Interaction of a vasopressin antagonist with vasopressin receptors in the septum of the rat brain

Abstract

The ability of d(CH₂)₅‐Tyr(Me)‐arginine‐8‐vasopressin, an antagonist of peripheral pressoric (V1‐type) vasopressin receptors, to label vasopressin binding sites in the septum of the rat brain was evaluated. Using crude membrane preparations from the septum, ³H‐arginine‐8‐vasopressin (AVP) specifically labels a single class of binding sites with a K_d of 2.9nM and maximum binding site concentration of 19.8 fmole/mg protein. ³H‐Antag also labels a single class of membrane sites but with higher affinity (K_d=0.47nM) and lower capacity (10.1 fmole/mg protein) than ³H‐AVP. The rank order of potency of various competitor peptides for ³H‐AVP and ³H‐Antag binding was similar.
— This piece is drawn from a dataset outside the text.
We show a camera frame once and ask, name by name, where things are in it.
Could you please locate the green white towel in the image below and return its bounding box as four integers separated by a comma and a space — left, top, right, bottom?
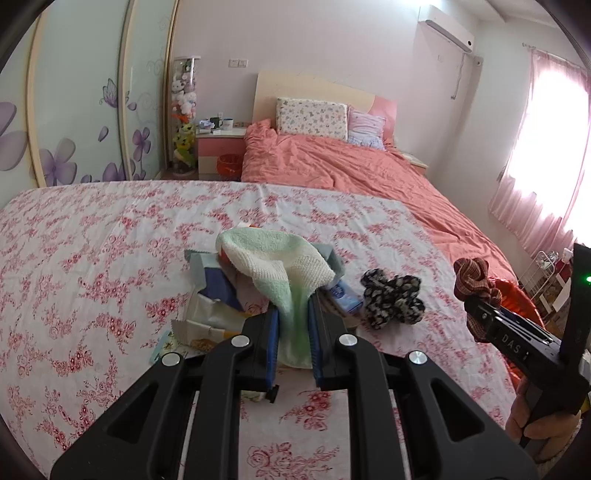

Oxytocin was 100–1,000 fold less potent than AVP in competing for binding with both ligands. ³H‐AVP and ³H‐Antag showed similar labeling patterns when incubated with septal tissue slices. Unlabeled Antag also effectively antagonized vasopressin‐stimulated phosphatidylinositol hydrolysis in septal tissue slices.